[Dataset excerpts]

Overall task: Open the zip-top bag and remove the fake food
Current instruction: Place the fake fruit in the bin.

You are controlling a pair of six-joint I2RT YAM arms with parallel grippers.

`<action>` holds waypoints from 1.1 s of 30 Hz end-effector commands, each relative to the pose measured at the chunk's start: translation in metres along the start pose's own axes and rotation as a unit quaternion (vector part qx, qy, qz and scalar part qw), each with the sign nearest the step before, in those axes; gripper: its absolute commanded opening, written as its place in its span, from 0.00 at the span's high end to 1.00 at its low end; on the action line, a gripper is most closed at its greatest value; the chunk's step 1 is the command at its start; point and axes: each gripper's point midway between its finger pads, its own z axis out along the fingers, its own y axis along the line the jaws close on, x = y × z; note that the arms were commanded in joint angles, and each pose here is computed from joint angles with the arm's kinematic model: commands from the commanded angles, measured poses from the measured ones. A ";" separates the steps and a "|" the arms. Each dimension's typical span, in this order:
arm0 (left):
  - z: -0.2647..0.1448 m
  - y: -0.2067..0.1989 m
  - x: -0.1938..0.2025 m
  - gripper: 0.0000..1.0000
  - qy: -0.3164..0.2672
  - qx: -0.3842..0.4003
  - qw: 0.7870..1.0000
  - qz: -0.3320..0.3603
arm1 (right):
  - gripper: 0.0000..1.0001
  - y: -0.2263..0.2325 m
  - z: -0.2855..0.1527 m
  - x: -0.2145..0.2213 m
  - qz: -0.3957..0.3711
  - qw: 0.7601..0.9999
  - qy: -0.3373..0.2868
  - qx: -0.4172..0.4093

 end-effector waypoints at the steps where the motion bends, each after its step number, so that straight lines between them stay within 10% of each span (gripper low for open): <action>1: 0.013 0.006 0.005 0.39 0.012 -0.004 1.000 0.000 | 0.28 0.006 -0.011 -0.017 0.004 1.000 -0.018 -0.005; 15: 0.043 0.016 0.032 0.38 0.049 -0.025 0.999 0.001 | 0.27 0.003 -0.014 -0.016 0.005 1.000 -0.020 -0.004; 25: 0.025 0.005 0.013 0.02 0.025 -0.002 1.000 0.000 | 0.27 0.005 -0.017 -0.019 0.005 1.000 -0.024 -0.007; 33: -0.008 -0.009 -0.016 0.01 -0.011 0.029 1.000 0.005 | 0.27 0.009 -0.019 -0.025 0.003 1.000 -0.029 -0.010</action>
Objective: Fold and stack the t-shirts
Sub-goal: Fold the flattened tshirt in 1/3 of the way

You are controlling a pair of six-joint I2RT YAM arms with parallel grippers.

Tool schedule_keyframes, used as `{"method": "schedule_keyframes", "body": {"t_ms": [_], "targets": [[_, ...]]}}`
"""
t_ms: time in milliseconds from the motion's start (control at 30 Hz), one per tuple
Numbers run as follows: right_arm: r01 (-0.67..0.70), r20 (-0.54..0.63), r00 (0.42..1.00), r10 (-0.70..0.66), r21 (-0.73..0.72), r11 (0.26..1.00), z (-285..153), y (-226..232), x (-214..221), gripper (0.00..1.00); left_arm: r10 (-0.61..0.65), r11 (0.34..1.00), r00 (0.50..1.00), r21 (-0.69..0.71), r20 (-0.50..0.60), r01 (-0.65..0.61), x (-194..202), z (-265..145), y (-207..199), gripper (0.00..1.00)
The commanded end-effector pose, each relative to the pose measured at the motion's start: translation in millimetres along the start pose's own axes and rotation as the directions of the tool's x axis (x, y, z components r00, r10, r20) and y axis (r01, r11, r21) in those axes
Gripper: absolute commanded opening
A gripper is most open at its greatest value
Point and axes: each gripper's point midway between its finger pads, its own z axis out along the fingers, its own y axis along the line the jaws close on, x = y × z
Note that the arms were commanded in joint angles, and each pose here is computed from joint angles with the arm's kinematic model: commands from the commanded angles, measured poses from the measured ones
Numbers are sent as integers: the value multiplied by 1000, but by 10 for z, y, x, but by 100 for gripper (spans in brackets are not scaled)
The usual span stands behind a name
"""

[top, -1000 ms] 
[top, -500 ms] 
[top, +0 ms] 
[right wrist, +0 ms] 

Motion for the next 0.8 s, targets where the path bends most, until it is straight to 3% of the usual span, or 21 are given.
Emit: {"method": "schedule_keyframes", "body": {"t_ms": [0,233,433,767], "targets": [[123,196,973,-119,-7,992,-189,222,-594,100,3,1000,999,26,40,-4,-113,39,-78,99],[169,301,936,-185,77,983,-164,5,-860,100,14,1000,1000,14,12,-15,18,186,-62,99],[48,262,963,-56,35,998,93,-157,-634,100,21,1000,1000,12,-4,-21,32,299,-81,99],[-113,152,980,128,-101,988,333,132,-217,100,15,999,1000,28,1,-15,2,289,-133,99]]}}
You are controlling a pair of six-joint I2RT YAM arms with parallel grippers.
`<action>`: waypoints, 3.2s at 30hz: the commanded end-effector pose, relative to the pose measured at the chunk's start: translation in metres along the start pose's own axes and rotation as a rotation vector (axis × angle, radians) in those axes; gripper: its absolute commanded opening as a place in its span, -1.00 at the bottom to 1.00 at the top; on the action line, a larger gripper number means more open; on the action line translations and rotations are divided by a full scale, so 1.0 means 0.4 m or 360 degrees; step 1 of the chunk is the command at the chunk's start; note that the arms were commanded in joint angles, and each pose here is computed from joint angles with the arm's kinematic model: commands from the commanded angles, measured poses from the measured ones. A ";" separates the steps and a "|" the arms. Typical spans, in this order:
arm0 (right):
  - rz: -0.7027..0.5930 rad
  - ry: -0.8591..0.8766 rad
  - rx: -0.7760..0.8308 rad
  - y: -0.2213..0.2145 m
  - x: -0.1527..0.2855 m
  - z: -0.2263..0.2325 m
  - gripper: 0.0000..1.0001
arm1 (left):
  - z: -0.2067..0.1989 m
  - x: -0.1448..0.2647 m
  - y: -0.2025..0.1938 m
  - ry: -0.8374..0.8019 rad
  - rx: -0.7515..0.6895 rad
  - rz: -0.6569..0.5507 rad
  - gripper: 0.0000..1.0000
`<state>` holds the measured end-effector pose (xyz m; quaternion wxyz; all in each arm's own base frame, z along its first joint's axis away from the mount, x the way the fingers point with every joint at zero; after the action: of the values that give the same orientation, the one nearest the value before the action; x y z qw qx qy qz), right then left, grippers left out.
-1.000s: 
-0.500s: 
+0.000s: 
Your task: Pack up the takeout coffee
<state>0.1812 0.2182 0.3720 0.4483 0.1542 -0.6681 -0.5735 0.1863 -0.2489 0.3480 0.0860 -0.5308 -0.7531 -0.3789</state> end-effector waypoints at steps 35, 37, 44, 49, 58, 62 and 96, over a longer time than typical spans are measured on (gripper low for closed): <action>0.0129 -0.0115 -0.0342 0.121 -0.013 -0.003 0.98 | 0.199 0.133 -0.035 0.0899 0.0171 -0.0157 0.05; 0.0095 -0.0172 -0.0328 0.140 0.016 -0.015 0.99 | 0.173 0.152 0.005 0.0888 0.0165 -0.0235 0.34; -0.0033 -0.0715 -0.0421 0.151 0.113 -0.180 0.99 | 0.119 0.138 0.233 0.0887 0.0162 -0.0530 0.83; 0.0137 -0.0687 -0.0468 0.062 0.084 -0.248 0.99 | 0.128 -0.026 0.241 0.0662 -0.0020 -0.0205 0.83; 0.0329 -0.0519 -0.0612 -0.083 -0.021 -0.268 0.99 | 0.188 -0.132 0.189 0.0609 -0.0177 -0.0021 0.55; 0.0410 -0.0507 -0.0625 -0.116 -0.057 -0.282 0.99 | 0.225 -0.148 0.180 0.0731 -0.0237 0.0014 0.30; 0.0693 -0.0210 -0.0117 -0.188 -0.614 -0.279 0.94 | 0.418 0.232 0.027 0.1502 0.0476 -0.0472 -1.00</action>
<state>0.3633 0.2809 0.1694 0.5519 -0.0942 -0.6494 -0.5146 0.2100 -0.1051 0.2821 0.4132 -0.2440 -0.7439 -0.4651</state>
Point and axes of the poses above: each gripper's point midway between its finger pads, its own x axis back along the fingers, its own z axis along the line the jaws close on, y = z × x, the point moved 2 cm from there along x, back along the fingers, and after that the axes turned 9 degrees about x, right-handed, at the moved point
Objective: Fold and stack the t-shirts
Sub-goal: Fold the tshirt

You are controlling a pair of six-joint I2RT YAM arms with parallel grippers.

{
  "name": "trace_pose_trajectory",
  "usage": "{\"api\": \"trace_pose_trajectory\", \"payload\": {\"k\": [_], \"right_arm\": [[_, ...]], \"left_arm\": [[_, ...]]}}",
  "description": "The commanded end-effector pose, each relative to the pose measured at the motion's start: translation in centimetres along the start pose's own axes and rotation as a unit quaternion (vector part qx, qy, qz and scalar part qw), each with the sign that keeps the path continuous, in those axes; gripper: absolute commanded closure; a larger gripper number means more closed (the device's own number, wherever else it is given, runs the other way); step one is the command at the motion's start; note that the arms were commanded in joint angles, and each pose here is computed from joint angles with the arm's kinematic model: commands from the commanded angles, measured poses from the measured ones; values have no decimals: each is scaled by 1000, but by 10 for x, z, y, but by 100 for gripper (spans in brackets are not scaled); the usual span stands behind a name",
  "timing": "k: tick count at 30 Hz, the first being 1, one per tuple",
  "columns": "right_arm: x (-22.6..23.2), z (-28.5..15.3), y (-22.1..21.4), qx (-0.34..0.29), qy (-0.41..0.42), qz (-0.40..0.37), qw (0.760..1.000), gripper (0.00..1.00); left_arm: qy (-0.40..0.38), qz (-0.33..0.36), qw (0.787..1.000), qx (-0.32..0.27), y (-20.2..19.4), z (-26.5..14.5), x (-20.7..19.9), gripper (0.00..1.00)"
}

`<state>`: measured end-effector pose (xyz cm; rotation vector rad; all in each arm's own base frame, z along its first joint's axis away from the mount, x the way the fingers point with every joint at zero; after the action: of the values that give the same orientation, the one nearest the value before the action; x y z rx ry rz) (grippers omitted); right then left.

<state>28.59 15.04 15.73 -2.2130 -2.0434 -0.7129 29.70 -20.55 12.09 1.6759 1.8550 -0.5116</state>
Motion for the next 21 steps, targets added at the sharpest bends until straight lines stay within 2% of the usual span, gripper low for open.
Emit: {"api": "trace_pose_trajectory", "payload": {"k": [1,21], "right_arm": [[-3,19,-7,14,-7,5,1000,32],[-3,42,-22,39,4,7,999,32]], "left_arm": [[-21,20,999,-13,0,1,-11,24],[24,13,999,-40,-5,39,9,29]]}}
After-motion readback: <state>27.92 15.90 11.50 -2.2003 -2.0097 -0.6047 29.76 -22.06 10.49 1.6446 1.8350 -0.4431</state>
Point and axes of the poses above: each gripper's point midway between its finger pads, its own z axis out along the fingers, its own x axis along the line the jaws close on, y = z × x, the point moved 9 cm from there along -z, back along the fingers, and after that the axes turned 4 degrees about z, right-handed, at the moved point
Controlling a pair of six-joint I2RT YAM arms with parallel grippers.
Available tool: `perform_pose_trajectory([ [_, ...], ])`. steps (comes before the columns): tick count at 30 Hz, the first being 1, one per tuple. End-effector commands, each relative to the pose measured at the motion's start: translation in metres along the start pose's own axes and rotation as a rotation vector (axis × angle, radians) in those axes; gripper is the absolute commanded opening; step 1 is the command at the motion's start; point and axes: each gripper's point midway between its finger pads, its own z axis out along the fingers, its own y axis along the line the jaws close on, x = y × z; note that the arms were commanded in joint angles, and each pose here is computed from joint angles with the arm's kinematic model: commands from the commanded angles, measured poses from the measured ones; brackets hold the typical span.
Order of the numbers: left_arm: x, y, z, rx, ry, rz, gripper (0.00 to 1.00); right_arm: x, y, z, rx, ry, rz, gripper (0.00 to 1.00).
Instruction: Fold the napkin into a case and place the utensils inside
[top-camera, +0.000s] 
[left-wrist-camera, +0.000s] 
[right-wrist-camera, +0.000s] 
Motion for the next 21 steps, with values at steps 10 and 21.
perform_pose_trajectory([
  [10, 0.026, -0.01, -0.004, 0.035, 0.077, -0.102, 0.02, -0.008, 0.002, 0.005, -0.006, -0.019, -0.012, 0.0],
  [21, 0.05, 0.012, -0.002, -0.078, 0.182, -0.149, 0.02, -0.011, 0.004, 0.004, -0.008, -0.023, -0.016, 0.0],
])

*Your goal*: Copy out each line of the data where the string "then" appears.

*Problem solution*:
`<state>` holds the measured end-effector pose (xyz m; quaternion wxyz; all in each arm's own base frame, z along its first joint's axis away from the mount, x the way the fingers point with every joint at zero; after the action: of the values that give the same orientation, the one nearest the value before the action; x y z qw qx qy qz), right then left, grippers left out.
`<state>`: measured end-effector pose (xyz cm; rotation vector rad; all in each arm's own base frame, z along its first joint's axis away from the mount, x the way the fingers point with every joint at zero; after the action: of the values that give the same orientation, the one nearest the value before the action; x y z rx ry rz) (grippers omitted); right then left.

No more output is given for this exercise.